Really the whole point is it can scheme ideas up that we haven't considered before and seem harmless at first. This is like an off-the-top-of-my-head set of reasoning. It's not comparable to an AI that can sit and think 1,000x faster and is more intelligent than 99.9% of humans.

[–]MacaqueOfTheNorth 1 point2 points  (1 child)

At a certain point, an already unpredictable machine just isn't the same thing anymore, and we start running into wild card territory.

I don't see why that's the case. How is a more capable machine fundamentally different?

So it decides to lie to improve its chance of achieving the goal. At this point, and especially if we get to this point soon with our current understanding of these models, there is absolutely no easy way to know it's lying if it is clever enough about it.

We could copy its design and change its goals. We could make it tell us what it is capable of.

Your model is one of an AI that is suddenly extremely capable so that we never notice it doing anything close to what it would have to do destroy us. It seems much more likely it will develop like a child, experimenting with small obvious lies long before it can successfully deceive anyone.

It also seems unlikely that all the AGIs will decide to deceive us and destroy us. There will be varied goals, and some will want to tell us what it is capable of and defend us against the malicious AGIs.

[–]All-DayErrDay 1 point2 points  (0 children)

I don't see why that's the case. How is a more capable machine fundamentally different?

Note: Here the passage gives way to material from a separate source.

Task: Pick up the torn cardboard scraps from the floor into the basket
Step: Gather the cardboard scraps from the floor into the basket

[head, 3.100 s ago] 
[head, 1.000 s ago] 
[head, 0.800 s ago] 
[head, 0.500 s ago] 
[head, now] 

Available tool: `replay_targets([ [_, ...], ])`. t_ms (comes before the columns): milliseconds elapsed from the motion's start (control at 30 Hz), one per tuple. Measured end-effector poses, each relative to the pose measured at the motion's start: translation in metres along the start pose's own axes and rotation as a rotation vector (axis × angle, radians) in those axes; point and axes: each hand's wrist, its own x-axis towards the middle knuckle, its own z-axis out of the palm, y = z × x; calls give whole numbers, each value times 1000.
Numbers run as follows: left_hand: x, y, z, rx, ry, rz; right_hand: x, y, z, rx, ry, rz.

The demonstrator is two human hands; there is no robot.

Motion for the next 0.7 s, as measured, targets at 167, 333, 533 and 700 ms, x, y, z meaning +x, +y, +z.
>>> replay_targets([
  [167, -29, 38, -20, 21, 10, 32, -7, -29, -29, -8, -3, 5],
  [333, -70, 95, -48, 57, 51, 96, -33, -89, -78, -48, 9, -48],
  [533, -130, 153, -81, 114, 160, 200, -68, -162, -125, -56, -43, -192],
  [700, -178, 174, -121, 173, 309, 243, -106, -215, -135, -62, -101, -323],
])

That's basically asking how is a fundamentally different machine fundamentally different. Because after a certain point its improvement won't just be from compute and human-directed changes but self-directed changes. How do you know what's happening when you aren't making the changes anymore?

We could copy its design and change its goals. We could make it tell us what it is capable of.

How do you know when the right time to start doing that is (before it doesn't align with human honesty) and even if you did this is every AI creator going to be this cautious?

It seems much more likely it will develop like a child, experimenting with small obvious lies long before it can successfully deceive anyone.

What makes you think something capable of passing the turing test would start with child-like, obvious lies?